Leia o poema e responda à questão:
Pequei, Senhor; mas não porque hei pecado,
Da vossa alta clemência me despido;
Porque, quanto mais tenho delinquido,
Vos tenho a perdoar mais empenhado.
Se basta a vos irar tanto pecado,
A abrandar-vos sobeja um só gemido:
Que a mesma culpa, que vos há ofendido,
Vos tem para o perdão lisonjeado.
Se uma ovelha perdida e já cobrada,
Glória tal e prazer tão repentino
Vos deu, como afirmais na sacra história,
Eu sou, Senhor, a ovelha desgarrada,
Cobrai-a; e não queirais, pastor divino,
Perder na vossa ovelha a vossa glória.
Gregório de Matos
Neste conhecido soneto de Gregório de Matos, o eu lírico, visando ao convencimento de seu interlocutor, se vale de um rebaixamento retórico com relação a Deus.
a) Para qual atributo divino o eu lírico apela nos quartetos? Justifique, com base no texto, a sua resposta.

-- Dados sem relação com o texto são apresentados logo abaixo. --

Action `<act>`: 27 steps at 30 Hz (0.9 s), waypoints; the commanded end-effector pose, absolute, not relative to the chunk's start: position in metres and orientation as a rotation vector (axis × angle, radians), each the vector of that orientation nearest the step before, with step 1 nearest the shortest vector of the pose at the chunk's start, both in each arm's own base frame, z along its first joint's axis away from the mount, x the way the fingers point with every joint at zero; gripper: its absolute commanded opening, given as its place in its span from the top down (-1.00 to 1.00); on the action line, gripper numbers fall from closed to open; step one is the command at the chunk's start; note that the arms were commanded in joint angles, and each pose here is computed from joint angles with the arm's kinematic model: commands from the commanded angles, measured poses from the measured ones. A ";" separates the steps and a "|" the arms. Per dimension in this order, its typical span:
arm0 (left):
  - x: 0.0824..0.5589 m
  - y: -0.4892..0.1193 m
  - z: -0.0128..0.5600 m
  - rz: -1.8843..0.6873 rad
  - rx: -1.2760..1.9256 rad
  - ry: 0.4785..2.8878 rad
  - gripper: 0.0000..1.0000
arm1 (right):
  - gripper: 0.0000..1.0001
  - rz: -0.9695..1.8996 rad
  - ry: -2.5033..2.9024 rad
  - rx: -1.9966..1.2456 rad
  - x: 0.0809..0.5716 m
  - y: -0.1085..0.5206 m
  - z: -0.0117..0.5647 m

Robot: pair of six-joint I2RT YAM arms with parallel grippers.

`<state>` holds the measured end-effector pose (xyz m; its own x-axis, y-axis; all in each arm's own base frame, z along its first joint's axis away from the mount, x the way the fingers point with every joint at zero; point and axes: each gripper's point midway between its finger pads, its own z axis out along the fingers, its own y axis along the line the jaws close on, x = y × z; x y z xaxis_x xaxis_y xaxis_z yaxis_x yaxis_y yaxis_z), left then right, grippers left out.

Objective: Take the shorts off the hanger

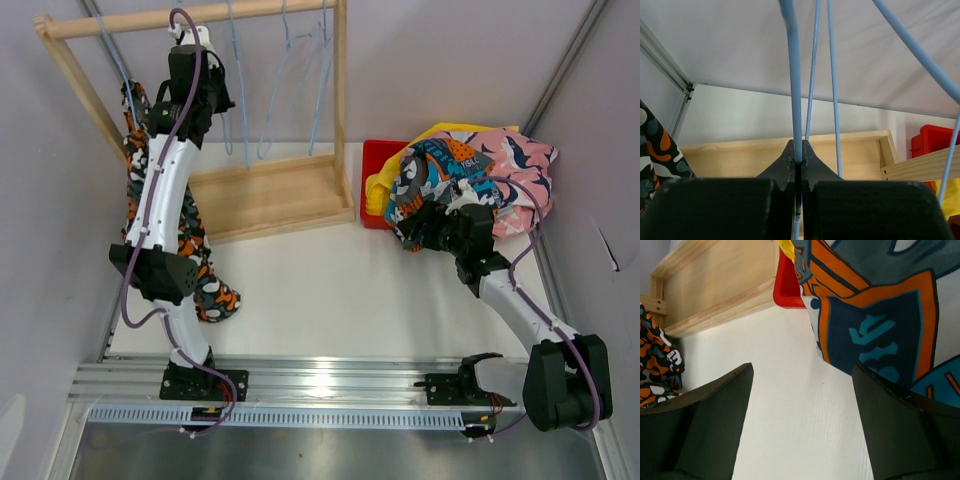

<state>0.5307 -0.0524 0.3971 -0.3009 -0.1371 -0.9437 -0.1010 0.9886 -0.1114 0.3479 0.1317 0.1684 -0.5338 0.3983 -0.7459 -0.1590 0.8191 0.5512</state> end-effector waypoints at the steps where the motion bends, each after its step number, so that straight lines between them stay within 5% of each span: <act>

b) Ao se dirigir a Deus, o argumento do qual o eu lírico lança mão se apresenta em forma de silogismo, ou seja, um raciocínio estruturado a partir de duas premissas, com base nas quais se deduz uma conclusão. Na folha de respostas, descreva, com as suas palavras, as premissas e a conclusão presentes nos tercetos do poema.

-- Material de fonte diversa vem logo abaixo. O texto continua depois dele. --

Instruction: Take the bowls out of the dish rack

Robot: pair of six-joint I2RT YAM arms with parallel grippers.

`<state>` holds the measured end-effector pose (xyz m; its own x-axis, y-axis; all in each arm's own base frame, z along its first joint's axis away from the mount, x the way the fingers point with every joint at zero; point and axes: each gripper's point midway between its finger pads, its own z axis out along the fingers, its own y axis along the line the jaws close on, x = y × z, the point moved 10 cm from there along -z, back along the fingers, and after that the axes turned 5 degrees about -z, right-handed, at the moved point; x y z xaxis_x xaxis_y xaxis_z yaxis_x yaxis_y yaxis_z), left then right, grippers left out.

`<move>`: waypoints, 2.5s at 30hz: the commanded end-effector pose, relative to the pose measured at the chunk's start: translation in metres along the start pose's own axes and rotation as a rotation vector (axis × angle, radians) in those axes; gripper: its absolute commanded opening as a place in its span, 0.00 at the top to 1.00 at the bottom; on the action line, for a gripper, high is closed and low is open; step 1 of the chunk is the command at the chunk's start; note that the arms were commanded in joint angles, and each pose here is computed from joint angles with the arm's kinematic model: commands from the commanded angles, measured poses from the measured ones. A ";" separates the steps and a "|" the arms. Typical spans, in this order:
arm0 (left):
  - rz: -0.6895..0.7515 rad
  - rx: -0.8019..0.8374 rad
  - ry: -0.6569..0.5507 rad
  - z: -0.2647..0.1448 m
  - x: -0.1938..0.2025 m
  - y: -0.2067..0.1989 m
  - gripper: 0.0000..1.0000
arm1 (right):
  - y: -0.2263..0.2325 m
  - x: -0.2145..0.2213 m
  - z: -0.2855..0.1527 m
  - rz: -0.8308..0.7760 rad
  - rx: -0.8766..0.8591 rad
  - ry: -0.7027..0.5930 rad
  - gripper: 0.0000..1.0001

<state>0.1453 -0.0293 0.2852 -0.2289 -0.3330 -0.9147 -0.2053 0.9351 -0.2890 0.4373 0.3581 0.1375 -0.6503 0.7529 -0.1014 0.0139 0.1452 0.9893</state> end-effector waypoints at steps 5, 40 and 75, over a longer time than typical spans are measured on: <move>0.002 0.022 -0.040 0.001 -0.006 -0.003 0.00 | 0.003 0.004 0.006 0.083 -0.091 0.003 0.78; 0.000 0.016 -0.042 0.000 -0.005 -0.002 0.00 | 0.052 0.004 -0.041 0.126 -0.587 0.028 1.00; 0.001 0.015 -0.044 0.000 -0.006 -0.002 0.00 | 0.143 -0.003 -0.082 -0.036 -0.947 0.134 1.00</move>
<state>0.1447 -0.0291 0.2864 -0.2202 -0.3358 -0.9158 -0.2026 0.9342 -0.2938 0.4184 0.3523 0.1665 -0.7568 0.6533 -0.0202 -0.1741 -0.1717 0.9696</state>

Primeira Premissa: Se ____________________________________________________. Segunda Premissa: E se ___________________________________________________. Conclusão: Logo, ________________________________________________________.
a) Ao longo dos quartetos, há um apelo à natureza divina carcaterizada pela disposição para o perdão. Verifica-se, nessas estrofes, a ideia de que, quanto mais o eu lírico pecar, maior será o empenho de Deus em perdoá-lo (“quanto mais tenho delinquido, Vos tenho a perdoar mais empenhado”). Isso porque, se por um lado o pecado se configura como uma ofensa, provocando a ira divina, o sofrimento e o arrependimento do pecador sensibilizam Deus, que se satisfaz em conceder o seu perdão.

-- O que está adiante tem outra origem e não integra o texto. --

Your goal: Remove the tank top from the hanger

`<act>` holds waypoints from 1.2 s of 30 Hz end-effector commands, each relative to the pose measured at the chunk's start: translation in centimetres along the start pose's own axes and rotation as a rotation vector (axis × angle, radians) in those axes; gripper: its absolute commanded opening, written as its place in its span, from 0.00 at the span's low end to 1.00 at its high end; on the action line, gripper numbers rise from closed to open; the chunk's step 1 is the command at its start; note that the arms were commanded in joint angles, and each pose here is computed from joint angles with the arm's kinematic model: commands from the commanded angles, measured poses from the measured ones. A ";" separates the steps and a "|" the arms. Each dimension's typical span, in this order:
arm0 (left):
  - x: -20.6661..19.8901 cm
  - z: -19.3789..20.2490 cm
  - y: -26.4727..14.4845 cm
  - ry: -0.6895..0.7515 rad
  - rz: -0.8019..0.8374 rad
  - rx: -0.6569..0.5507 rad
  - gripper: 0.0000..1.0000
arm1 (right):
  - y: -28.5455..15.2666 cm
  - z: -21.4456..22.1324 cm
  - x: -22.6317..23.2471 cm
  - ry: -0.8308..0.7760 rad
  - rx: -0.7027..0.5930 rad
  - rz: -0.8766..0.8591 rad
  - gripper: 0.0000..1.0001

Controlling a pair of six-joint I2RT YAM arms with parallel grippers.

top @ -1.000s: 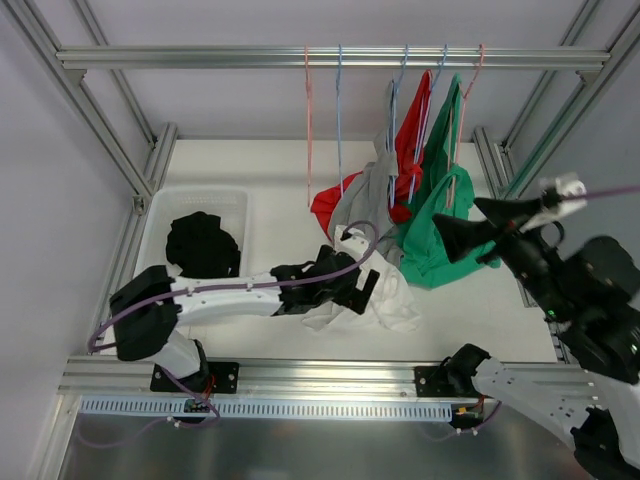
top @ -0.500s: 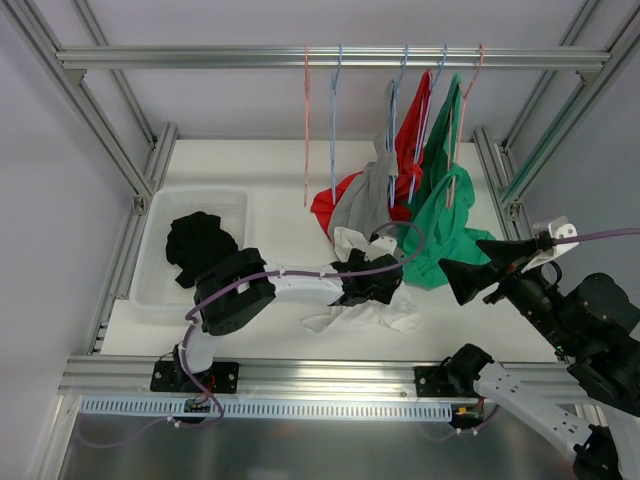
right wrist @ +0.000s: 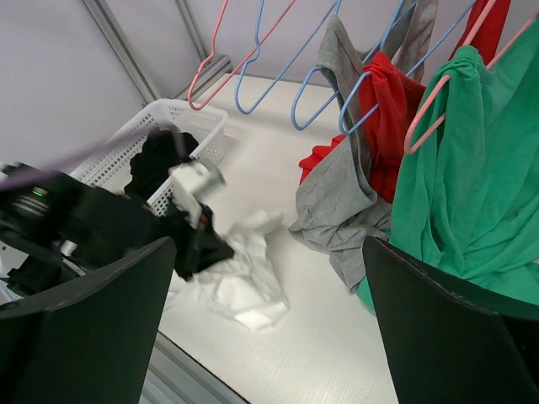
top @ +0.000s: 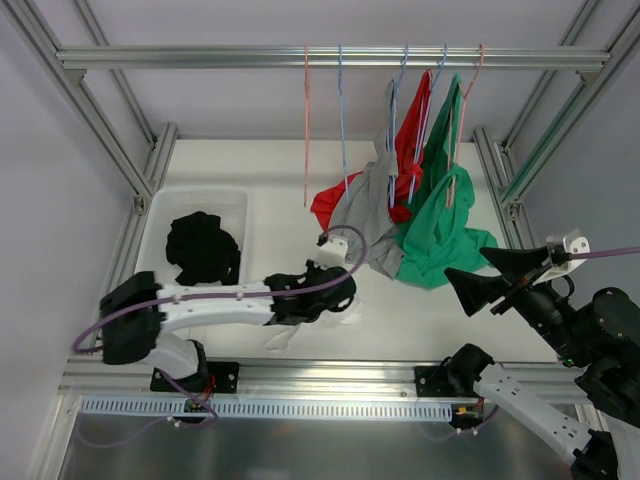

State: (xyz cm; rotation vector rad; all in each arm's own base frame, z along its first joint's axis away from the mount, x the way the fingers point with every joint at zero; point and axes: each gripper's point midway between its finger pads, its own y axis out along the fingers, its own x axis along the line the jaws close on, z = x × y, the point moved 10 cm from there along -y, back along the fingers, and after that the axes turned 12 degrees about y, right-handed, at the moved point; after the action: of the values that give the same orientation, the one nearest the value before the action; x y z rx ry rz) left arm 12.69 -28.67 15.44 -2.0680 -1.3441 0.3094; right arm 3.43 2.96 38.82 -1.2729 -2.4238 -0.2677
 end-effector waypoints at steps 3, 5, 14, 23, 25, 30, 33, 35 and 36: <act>5.8 -4.8 -6.9 -0.079 -0.155 -0.201 0.00 | 0.1 -0.6 0.3 0.019 -0.045 -0.019 0.99; 7.9 -6.1 -9.0 -0.108 -0.200 -0.249 0.00 | 0.0 -0.7 0.4 0.021 -0.048 -0.023 0.99; 19.0 -10.1 -14.4 -0.287 -0.359 -0.319 0.00 | -0.5 -1.5 1.0 0.036 -0.074 -0.066 0.99; 28.0 -9.8 -11.6 -0.614 -0.453 -0.169 0.00 | 0.3 -1.8 1.7 0.042 -0.056 -0.121 1.00; 29.4 -8.2 -9.2 -0.682 -0.494 -0.079 0.00 | 0.7 -1.6 1.8 0.039 -0.045 -0.127 0.99; 28.6 -4.5 -5.1 -0.745 -0.467 0.060 0.00 | 2.0 -0.6 1.8 0.028 0.011 -0.132 0.99; 27.9 -1.8 -3.6 -0.806 -0.492 0.119 0.11 | 3.4 0.6 1.5 0.026 0.053 -0.110 1.00; 27.5 -0.5 -3.4 -0.835 -0.511 0.139 0.77 | 4.2 1.2 1.2 0.022 0.082 -0.086 1.00; 27.4 -0.7 -4.2 -0.840 -0.502 0.108 0.96 | 4.7 1.5 0.9 0.020 0.088 -0.046 0.99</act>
State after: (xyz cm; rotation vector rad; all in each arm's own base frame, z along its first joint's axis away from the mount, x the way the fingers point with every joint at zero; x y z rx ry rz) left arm 22.83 -3.43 21.32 -1.3901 -2.0997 0.9961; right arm 5.15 5.76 37.93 -1.1444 -2.4447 -0.1883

b) Gregório de Matos recorre a um silogismo, nos tercetos do poema, a fim de convencer Deus a conceder-lhe o perdão. Dessa forma, inicia seu raciocínio com uma alusão à parábola bíblica da "ovelha desgarrada", que destaca o prazer de Deus em resgatar o fiel desvirtuado. Na sequência, coloca-se também como uma "ovelha desgarrada", um pecador que, consequentemente, também deve ser salvo.
Assim, as lacunas propostas pela questão poderiam ser completadas da seguinte forma (evidentemente, cada candidato poderia se valer de ideias análogas com as próprias palavras, conforme indicação do enunciado):
Primeira Premissa: Se, conforme citado na Bíblia, a salvação do pecador satifaz e glorifica a Deus.
Segunda Premissa: E se o eu lírico também é um pecador.
Conclusão: Logo, ele deve ser salvo, a fim de que Deus não perca sua glória.